In Braunsbach existierte bereits seit Anfang des 17. Jahrhunderts eine jüdische Gemeinde. Seit 1732 gab es eine Synagoge und einen Friedhof. Im 19. Jahrhundert trugen jüdische Ortsbewohner wesentlich zum wirtschaftlichen Aufschwung des Ortes bei. Sie waren im Viehhandel, als Krämer und Kaufleute tätig. In dieser Zeit waren ein Drittel der Ortsbevölkerung jüdischen Glaubens. Nach ihrer rechtlichen Gleichstellung wanderten viele in die Städte und ins Ausland, vor allem in die Vereinigten Staaten, aus. 1941 und 1942 wurden die letzten zwölf Juden deportiert und ermordet. Mit den Nachfahren bestehen rege Kontakte.

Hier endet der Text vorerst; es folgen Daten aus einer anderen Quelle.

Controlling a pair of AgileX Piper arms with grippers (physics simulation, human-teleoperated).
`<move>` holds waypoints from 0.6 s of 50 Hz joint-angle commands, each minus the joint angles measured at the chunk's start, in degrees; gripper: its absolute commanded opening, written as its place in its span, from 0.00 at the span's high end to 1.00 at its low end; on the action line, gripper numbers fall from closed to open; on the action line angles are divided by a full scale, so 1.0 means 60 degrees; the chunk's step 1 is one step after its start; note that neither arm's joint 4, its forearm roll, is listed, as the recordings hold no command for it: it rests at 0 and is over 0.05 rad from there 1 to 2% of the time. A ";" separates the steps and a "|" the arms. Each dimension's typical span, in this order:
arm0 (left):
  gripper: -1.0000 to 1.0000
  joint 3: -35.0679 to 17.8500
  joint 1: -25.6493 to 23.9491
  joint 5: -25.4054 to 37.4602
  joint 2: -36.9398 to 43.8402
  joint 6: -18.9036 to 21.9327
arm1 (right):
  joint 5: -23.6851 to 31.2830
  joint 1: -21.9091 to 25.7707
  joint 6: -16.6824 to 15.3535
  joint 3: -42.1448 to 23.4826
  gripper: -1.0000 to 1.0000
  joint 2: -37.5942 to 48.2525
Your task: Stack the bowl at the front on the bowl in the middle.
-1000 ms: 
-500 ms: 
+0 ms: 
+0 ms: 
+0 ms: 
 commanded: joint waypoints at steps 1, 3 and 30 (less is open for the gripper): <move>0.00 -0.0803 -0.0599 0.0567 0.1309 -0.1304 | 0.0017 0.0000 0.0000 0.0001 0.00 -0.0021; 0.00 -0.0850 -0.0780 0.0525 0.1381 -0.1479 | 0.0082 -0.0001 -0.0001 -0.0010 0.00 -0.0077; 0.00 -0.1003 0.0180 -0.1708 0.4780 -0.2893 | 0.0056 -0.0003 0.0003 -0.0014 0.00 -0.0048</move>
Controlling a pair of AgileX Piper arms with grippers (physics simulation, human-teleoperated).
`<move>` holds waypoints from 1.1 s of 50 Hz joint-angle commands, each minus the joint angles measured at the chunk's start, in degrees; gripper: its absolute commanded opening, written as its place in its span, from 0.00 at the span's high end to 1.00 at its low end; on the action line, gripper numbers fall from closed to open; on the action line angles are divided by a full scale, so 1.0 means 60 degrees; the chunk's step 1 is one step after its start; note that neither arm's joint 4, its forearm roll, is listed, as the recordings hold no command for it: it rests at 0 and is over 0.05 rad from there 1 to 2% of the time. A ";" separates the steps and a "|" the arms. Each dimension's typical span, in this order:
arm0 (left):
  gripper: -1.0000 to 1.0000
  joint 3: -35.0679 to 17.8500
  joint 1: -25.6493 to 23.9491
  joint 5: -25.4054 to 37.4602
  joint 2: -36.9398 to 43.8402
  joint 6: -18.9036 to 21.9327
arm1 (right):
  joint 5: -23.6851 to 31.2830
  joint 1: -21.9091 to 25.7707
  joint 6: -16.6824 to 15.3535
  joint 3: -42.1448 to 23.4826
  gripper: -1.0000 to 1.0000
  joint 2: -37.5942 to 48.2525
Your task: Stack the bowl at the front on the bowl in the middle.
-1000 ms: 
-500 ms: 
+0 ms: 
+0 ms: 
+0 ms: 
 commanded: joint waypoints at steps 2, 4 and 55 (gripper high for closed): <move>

Zeugnisse der jüdischen Vergangenheit sind vor allem die ehemalige Synagoge, der Friedhof auf dem Schaalberg, sowie das Rabbinatsmuseum, das 2008 im ehemaligen Rabbinerhaus eröffnet wurde. Im Ort gibt es einen Rundweg zu den jüdischen Sehenswürdigkeiten.